▸ TASK ITEM:
A complete response lists each line of the data below that includes the word "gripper".

----- DATA PROVIDED -----

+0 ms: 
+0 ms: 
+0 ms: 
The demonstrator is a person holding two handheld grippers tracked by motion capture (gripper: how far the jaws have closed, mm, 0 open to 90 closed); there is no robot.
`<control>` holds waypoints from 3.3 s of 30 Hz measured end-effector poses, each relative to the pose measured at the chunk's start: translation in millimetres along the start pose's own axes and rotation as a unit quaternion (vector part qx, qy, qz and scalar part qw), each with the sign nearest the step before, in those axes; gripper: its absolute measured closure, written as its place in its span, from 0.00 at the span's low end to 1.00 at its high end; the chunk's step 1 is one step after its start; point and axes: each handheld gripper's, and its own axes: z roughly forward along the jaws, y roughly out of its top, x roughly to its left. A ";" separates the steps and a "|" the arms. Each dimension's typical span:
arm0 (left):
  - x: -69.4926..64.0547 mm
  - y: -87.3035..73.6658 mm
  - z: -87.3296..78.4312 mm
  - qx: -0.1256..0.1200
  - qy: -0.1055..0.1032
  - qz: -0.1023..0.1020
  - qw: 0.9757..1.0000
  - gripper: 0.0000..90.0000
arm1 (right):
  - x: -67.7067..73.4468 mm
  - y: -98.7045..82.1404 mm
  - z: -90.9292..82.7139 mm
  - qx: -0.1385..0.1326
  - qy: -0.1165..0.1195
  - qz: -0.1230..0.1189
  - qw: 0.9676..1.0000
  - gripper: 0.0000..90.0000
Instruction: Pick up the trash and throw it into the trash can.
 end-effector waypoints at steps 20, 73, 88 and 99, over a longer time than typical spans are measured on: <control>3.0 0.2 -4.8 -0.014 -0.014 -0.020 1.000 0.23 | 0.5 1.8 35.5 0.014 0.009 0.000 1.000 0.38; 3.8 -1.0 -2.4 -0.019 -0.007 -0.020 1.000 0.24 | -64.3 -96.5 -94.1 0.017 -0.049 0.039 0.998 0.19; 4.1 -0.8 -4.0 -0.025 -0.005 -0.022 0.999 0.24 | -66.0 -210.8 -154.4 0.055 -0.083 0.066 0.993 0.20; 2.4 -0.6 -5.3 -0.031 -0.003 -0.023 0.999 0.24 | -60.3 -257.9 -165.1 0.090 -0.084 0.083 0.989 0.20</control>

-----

▸ RESPONSE BOX:
The demonstrator is a person holding two handheld grippers tracked by motion capture (gripper: how far the jaws have closed, mm, 0 open to 90 closed); there is no robot.
`<control>` holds waypoints from 3.3 s of 30 Hz measured end-effector poses, each relative to the pose measured at the chunk's start: translation in millimetres along the start pose's own axes and rotation as a unit quaternion (vector part qx, qy, qz and scalar part qw), each with the sign nearest the step before, in those axes; gripper: its absolute measured closure, written as its place in its span, from 0.00 at the span's low end to 1.00 at its high end; the chunk's step 1 is one step after its start; point and axes: each handheld gripper's, and its own axes: z roughly forward along the jaws, y roughly out of its top, x roughly to its left. A ";" separates the steps and a "|" the arms. Each dimension's typical span:
  - gripper: 0.0000..90.0000
  - gripper: 0.0000..90.0000

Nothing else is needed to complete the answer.